[Data entries]

* * * *

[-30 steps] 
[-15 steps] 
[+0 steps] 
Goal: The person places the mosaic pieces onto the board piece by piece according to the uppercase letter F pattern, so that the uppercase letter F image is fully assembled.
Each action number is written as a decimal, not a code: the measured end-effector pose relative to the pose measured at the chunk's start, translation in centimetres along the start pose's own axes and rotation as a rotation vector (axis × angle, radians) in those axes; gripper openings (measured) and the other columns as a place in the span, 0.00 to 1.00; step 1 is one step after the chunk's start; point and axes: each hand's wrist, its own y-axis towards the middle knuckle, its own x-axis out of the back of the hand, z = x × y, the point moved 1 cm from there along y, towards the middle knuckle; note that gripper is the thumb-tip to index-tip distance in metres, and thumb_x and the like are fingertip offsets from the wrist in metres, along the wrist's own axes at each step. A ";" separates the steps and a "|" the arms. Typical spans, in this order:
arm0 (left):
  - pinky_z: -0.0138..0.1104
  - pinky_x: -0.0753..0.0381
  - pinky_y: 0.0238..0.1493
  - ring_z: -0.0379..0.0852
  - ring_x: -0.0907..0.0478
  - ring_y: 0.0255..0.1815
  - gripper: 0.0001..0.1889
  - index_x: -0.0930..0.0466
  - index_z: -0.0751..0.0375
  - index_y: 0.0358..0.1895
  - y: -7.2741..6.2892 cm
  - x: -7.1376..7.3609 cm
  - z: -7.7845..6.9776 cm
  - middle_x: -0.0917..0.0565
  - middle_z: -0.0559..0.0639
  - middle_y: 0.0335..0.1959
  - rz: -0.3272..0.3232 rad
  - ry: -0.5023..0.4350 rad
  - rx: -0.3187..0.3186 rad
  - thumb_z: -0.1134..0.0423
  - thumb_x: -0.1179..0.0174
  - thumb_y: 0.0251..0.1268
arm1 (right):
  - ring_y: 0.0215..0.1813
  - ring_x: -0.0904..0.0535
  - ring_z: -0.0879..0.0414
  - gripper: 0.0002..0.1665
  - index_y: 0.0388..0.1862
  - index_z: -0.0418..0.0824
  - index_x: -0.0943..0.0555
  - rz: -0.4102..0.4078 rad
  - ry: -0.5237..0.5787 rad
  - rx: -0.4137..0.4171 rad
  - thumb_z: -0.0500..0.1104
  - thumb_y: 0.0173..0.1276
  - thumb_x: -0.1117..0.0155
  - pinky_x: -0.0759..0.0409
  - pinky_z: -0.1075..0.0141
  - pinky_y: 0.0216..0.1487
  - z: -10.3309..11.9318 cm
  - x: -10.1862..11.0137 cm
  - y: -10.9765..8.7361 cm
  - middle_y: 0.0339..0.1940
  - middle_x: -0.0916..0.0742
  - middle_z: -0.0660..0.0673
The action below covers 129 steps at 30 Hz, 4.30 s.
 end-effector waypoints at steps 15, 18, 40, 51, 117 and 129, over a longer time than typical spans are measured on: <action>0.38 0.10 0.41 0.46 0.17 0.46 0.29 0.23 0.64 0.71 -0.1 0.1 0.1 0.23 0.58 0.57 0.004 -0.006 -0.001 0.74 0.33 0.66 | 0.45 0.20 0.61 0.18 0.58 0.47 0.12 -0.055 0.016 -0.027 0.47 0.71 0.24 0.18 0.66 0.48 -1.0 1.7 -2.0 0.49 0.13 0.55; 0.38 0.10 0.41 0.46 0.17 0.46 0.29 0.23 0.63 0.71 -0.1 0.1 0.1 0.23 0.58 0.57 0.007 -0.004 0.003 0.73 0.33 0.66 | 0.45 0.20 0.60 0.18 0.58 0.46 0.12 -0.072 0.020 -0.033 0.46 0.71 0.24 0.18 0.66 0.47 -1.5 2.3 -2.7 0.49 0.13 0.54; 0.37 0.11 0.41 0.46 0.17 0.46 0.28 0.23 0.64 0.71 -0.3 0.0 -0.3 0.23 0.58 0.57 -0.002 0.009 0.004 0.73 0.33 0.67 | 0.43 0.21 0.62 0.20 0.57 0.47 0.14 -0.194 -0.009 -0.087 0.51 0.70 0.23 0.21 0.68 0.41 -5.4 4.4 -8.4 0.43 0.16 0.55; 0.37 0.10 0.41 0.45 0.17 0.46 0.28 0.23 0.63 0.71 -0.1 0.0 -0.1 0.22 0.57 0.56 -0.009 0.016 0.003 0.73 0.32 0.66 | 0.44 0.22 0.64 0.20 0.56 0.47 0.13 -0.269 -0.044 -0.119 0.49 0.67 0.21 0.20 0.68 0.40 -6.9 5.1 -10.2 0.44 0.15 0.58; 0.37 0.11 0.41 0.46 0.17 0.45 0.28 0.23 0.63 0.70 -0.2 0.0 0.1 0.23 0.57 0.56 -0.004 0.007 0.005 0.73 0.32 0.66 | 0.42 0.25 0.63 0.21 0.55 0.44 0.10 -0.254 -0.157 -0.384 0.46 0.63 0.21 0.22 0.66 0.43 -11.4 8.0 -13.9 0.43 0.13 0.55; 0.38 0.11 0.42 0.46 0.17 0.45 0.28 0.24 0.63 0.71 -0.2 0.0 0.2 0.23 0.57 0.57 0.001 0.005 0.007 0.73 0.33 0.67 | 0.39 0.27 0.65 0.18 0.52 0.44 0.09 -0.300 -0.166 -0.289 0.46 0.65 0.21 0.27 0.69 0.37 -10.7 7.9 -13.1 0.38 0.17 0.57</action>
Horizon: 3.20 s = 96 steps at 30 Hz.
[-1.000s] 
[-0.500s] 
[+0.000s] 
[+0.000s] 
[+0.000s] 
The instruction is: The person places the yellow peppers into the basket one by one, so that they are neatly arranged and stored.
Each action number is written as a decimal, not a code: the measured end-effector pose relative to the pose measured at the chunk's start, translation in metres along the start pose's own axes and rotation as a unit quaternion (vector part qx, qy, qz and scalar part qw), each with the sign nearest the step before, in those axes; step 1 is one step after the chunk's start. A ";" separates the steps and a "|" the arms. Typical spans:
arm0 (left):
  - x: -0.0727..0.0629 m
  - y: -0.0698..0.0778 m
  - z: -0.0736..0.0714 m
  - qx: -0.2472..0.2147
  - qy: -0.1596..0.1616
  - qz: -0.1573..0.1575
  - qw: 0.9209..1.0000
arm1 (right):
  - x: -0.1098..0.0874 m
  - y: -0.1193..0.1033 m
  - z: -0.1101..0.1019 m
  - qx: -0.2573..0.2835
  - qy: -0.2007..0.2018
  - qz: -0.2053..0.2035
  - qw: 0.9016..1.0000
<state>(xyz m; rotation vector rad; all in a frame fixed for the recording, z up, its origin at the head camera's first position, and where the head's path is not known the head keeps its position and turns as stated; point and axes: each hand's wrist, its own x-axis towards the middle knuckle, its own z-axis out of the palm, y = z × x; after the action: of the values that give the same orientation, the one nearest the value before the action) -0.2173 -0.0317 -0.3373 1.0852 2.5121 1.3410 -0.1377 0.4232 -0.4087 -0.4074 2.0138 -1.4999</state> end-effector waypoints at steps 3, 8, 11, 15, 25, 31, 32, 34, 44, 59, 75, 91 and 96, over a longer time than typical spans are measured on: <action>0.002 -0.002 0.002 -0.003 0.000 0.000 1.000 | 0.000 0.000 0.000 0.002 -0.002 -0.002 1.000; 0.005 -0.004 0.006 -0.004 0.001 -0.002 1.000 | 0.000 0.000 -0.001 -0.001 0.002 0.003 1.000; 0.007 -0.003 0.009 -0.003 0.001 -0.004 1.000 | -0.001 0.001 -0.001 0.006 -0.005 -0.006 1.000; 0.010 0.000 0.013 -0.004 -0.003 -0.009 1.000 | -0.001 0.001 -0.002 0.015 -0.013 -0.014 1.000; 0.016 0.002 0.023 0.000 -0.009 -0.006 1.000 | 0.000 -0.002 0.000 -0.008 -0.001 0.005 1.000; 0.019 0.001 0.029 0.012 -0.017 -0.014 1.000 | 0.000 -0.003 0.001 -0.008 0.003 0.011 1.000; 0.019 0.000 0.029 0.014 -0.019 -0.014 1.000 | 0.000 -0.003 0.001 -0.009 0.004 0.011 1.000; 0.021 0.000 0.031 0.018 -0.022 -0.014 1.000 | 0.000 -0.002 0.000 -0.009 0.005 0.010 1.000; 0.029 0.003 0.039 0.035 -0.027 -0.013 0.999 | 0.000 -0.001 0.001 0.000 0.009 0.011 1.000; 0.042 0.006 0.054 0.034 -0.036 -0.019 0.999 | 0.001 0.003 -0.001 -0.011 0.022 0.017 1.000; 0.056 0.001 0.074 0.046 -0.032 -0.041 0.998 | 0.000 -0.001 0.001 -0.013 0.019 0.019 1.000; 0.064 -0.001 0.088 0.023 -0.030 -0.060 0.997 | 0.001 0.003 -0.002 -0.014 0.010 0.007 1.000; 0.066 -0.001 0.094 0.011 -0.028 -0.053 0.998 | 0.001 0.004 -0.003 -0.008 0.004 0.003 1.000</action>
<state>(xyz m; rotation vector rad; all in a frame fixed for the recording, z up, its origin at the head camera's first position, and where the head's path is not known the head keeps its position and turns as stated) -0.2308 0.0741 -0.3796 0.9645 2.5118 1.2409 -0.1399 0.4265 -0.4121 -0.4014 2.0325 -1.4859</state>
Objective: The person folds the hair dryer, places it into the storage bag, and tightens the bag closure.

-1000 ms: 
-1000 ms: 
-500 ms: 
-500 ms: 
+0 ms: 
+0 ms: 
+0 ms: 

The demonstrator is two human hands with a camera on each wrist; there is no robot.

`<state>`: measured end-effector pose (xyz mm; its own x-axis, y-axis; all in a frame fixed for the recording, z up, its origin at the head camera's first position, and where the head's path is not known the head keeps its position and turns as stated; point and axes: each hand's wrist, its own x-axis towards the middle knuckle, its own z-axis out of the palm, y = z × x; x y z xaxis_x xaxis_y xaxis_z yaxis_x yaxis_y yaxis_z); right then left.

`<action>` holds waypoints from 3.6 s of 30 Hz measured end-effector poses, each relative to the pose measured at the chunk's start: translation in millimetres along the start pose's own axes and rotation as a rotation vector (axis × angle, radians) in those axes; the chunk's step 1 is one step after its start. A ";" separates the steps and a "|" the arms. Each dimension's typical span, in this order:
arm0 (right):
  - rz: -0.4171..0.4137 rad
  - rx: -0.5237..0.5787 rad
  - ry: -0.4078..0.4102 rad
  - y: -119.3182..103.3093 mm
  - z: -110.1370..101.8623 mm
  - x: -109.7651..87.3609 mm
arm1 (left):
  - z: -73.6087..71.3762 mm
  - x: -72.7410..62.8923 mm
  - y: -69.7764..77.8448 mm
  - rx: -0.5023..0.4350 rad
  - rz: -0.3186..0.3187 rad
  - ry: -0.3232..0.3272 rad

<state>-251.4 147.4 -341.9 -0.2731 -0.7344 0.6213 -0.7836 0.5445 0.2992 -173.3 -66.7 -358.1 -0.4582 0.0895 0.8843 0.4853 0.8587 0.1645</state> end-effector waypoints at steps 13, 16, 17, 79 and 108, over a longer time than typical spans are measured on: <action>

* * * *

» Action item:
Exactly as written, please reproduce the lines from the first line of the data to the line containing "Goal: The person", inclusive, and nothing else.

» Solved problem:
[-30 steps] 
[-15 steps] 
[+0 steps] 
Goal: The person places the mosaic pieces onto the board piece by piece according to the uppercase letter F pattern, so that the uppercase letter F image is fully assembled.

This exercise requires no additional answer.